DATA Block Start

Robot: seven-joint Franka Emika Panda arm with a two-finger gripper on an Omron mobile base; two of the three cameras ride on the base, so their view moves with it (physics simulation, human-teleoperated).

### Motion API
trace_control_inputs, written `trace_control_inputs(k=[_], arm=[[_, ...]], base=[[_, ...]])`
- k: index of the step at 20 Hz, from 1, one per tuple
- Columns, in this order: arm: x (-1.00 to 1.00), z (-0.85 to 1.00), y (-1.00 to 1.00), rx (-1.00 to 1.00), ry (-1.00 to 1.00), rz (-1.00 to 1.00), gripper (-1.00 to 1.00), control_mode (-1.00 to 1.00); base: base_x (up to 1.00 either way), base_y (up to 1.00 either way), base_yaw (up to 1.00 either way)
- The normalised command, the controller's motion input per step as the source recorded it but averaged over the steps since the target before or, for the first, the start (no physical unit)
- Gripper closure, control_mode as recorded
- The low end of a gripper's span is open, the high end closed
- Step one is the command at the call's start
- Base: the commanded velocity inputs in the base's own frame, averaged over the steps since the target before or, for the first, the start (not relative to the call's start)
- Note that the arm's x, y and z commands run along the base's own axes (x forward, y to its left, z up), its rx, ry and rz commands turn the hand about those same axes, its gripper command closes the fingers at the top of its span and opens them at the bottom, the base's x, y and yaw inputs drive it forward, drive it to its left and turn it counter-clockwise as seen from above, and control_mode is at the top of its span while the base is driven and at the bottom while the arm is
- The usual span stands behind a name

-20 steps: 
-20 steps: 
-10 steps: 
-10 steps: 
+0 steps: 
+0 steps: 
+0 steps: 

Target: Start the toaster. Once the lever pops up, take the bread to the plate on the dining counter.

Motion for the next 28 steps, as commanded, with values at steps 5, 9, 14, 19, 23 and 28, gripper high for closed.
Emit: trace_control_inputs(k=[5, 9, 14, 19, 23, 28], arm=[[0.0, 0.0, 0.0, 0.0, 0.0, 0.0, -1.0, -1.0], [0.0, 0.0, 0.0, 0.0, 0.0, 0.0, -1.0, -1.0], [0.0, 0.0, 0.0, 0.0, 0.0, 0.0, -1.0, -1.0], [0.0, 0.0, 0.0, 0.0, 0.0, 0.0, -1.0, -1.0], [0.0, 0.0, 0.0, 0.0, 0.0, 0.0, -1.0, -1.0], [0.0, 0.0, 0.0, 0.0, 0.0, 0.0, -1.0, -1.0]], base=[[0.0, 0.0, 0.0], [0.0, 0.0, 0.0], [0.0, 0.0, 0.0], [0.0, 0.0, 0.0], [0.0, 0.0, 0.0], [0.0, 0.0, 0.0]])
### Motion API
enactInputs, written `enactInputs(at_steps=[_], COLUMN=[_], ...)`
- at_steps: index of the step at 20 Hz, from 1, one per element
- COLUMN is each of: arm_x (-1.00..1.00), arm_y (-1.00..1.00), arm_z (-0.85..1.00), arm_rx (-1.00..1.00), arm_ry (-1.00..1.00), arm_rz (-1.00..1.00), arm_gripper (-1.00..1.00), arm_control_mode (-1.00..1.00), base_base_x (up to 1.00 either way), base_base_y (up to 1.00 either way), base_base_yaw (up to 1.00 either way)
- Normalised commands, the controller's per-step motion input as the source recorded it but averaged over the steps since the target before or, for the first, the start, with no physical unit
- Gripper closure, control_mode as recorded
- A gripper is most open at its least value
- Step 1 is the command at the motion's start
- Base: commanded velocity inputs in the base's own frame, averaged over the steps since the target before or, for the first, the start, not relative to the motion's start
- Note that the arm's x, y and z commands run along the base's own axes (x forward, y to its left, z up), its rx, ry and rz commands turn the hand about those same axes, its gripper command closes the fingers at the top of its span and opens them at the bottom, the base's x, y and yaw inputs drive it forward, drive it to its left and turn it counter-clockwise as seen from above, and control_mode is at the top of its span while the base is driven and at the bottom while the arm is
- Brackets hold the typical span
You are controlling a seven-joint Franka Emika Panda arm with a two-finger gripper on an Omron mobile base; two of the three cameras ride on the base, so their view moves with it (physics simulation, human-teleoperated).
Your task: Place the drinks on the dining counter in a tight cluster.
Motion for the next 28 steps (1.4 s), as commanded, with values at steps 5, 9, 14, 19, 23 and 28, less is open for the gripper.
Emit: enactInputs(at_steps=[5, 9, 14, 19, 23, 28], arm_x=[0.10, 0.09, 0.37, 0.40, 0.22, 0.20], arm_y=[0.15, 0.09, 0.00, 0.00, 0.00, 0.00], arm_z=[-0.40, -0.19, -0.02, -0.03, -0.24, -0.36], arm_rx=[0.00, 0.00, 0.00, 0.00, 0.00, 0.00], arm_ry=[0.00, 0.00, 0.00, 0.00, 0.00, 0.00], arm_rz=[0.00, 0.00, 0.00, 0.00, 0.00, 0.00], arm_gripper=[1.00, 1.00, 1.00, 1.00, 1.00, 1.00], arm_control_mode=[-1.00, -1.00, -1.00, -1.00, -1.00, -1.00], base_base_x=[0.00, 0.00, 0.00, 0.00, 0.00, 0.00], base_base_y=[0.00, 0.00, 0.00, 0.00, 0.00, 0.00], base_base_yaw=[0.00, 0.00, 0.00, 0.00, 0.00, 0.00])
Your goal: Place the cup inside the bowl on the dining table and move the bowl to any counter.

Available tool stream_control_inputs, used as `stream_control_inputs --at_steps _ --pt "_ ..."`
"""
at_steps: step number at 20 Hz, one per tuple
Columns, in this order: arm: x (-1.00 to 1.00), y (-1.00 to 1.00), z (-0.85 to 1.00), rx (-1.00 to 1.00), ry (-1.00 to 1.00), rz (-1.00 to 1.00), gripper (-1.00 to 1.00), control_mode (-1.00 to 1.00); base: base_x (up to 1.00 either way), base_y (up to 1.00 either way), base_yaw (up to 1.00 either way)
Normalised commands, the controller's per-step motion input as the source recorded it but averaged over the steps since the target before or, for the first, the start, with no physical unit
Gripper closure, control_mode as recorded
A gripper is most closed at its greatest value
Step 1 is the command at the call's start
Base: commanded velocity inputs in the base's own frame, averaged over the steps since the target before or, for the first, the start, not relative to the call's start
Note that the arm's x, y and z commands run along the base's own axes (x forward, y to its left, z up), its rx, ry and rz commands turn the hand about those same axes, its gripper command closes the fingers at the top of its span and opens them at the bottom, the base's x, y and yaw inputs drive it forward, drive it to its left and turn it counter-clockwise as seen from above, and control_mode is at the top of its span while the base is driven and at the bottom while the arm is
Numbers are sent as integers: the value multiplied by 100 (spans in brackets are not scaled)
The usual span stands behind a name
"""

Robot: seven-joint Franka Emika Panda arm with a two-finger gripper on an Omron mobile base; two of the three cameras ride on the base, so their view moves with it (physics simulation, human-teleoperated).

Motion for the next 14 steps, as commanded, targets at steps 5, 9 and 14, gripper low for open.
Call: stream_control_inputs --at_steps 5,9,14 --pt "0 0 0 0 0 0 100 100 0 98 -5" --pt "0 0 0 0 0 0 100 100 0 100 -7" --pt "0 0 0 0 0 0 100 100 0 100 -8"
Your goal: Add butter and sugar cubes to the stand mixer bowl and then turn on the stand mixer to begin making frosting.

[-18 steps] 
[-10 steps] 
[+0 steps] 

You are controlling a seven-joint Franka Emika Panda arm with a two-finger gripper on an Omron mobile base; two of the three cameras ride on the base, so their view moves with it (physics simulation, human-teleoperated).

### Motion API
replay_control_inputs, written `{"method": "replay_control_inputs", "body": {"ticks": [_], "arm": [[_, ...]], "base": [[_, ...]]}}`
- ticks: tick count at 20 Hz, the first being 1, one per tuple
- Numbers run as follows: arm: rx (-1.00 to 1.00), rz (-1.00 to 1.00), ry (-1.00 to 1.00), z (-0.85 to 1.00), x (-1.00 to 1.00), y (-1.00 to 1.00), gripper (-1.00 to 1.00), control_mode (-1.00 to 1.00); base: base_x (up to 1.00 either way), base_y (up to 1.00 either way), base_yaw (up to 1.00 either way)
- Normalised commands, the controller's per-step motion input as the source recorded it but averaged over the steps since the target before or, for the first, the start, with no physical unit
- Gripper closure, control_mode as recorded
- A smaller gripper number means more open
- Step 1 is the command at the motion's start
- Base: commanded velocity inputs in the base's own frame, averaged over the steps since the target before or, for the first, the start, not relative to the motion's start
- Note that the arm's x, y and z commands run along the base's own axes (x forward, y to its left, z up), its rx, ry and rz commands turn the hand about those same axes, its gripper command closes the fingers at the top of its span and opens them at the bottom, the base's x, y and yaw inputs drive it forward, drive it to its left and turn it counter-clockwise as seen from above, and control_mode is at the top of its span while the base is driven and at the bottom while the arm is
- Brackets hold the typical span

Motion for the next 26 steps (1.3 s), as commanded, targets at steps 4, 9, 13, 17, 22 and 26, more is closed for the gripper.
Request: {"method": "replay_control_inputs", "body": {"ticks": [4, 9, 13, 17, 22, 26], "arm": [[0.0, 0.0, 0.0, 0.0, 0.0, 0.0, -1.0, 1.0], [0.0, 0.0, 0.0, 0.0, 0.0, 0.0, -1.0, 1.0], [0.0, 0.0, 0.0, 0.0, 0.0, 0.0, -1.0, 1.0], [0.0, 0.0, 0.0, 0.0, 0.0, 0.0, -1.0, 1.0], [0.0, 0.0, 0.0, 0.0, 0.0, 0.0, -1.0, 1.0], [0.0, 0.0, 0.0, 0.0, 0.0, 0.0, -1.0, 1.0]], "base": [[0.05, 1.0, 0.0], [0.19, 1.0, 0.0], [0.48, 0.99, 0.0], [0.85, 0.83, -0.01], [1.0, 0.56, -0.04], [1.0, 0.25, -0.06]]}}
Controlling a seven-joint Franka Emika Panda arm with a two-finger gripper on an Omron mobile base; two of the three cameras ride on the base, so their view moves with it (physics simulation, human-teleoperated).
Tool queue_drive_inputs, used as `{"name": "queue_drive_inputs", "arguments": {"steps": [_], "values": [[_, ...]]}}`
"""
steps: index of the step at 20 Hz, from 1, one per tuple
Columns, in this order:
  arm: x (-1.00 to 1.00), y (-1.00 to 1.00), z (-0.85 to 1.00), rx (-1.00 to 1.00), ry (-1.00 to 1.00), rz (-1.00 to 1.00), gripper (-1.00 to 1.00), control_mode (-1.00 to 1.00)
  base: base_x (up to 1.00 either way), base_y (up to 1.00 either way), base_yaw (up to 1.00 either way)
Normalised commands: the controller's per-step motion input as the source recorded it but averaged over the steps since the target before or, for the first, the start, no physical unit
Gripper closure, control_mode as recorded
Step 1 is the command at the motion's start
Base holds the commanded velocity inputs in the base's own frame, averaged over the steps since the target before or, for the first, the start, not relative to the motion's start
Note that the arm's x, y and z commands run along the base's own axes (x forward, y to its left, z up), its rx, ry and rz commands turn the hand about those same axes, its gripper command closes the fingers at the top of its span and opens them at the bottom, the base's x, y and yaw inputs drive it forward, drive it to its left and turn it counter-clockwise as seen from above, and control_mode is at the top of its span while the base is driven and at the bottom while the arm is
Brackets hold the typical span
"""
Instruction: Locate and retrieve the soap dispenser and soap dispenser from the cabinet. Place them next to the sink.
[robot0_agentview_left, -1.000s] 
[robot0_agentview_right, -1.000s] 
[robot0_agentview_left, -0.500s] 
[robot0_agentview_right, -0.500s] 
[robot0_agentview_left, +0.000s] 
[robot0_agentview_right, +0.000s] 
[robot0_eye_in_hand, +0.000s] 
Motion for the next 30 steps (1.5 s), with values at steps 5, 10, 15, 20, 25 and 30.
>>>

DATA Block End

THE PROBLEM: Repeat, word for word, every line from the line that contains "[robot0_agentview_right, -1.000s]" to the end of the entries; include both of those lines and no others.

EXERCISE RESPONSE:
[robot0_agentview_right, -1.000s] 
[robot0_agentview_left, -0.500s] 
[robot0_agentview_right, -0.500s] 
[robot0_agentview_left, +0.000s] 
[robot0_agentview_right, +0.000s] 
[robot0_eye_in_hand, +0.000s] 
Motion for the next 30 steps (1.5 s), with values at steps 5, 10, 15, 20, 25 and 30.
>>>

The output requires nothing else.